Все это Арнольд слышит. Из своего оцепенения он слышит все эти неслыханные загадочные слова. Как отец врет, преуменьшая его возраст, и незнакомый голос доктора, произносящий непонятное «оснастка дай боже». Он впал в спячку, хотя оснащен дай боже. А теперь тот же доктор втирает ему в лоб мазь, говоря: – У мальчика заторможено сознание, это результат длительного пребывания под водой. Ему нужен покой, чистота и регулярный стул. Он придет в себя сам. – У Авроры пресекается голос: – Здесь всегда чисто! Извольте откушать кофе! – С этими словами она уходит, хлопнув дверью, и оставляет доктора наедине с мужем, потому что оцепенелого Арнольда они в расчет не принимают. – Как вы думаете, доктор, могут ли небеса послать нам с Авророй еще детей? – спрашивает Эверт, прядя руками. – За темпераментом у нее дело не станет, – отзывается доктор и прибавляет: – А годов ей сколько? – Эверт задумывается: – Женаты мы шестнадцать лет. – Теперь очередь доктора думать, он делает это долго. – Не стройте больших надежд, – говорит он в конце концов. И когда вечером того же дня, раздав весь хинин и глауберову соль, доктор Паульсен вновь ступает на материк, Арнольд все еще ощущает давление его большого пальца на глаз, тяжесть стакана на груди, дурманящий запах алкоголя, врезавшуюся в палец нитку и отражение своего лица в слепом зеркальце доктора, которое он запомнил навсегда. – Оцепенение! – шепчет Арнольд. – Я полумертв и оснащен дай боже.

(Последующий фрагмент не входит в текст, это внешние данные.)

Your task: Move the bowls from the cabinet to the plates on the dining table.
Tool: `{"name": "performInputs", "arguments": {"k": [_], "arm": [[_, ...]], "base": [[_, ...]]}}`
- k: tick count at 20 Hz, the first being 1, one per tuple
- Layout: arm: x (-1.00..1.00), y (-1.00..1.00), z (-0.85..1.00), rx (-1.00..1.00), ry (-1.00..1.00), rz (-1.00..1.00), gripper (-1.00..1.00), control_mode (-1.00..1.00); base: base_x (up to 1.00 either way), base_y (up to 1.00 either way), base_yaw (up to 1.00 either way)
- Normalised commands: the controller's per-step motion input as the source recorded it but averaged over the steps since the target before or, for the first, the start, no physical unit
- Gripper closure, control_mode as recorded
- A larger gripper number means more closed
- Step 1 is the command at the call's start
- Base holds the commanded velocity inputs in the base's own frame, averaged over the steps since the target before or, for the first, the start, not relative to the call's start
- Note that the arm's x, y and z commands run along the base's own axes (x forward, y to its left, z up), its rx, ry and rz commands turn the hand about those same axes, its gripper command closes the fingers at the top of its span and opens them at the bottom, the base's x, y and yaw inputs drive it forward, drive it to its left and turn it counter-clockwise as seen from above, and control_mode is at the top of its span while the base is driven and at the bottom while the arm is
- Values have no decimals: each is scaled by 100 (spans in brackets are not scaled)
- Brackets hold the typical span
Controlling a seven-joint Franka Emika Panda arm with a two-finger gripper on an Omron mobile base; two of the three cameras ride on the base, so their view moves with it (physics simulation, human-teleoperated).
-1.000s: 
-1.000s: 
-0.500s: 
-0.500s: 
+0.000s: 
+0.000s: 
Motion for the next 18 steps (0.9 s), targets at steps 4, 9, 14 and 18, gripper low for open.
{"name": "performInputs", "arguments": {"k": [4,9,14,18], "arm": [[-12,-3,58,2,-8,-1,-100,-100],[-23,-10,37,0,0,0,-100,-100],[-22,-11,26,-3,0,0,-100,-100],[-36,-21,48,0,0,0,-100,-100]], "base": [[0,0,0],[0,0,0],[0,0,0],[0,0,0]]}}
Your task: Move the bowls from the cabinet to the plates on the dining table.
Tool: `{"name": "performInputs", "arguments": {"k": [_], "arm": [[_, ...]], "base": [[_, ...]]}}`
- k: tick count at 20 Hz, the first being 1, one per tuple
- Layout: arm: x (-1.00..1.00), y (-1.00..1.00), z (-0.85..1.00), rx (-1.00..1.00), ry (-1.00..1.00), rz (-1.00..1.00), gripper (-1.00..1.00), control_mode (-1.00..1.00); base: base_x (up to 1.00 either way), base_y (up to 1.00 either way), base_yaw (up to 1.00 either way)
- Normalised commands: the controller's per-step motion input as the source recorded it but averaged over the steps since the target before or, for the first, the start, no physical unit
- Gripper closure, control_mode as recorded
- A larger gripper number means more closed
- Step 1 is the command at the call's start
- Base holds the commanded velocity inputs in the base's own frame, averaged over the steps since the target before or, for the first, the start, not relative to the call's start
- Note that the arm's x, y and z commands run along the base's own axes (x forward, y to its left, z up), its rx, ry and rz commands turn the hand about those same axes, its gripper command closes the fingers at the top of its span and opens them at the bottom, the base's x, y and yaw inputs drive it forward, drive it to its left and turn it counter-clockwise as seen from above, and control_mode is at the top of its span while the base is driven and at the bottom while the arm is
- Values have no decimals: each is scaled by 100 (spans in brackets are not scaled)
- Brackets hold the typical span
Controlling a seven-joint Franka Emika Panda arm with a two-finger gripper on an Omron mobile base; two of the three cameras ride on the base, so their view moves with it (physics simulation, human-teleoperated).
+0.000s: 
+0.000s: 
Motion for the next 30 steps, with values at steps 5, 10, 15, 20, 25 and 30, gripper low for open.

Потом Арнольд Нильсен рассказывал, что так хорошо, как тогда, ему не было никогда. – Я был прям принцем, – говорил он. – Нет, бери выше – королем! А ближе к Богу, пока не умер совсем, не пробраться. Это были самые лучшие недели детства. Честное слово! Я рекомендую мнимую смерть всем, кто хочет покоя. Это было здорово! Как в отеле!

Поэтому Арнольд все еще валяется в кровати в оцепенении, когда учитель Холст, раскормленный выпускник университета, что ни сентябрь – истовый оптимист, а к июню опасный даже для самого себя, прибывает в Рёст, дабы четырнадцать дней кряду сеять в головах местных оболтусов разумное и вечное. По истечении этих четырнадцати дней Холст в изнеможении убывает на материк, отлично зная, что все его наставления и премудрости выветриваются из их голов раньше, чем он скрывается из виду, и предоставляя им набираться ума-разума в школе, которую еще называют жизнью, где из обязательных предметов – море, трава и птичьи скалы. Через две недели он возвращается, еще более побледневший и еще более замученный морской болезнью, ибо таков ритм: то книги, то работа, то указка, то перемет, так что в учительской голове дни тоже делаются короче и короче, и он все мрачнее косится на по-прежнему пустующее место Арнольда, который лежит себе дома, а Аврора обихаживает его, тревожась чем дальше, тем больше, ибо ей уже едва удается влить ему в рот ложечку пюре или теплого рыбного супчика. Эверт стоит в тени у двери, смотрит на увечного сына и видит, что ничего не меняется и в Авроре тоже, никакой тяжести в талии, и он думает с возмущением даже: «Сколько можно валяться в оцепенении?» Такой сын выводит Эверта из терпения. И живой, и мертвый, он – горе семьи, крест, который надо нести, но эту его полусмерть вынести почти невозможно. К тому же уже поползли кривотолки. Он наталкивается на пересуды о своем сыне везде, куда б ни пошел. И каждый четырнадцатый день учитель Холст переправляет эти сплетни на материк.

Аврора отирает Арнольду рот, бережно чмокает его в лоб и шепчет: – Я всегда буду ухаживать за тобой! – Проходя мимо Эверта с тазом, тряпками, бельем и недоеденной едой, она не глядит в его сторону. Вечером того октябрьского дня Эверт принимает решение. Он посылает за самим пастором.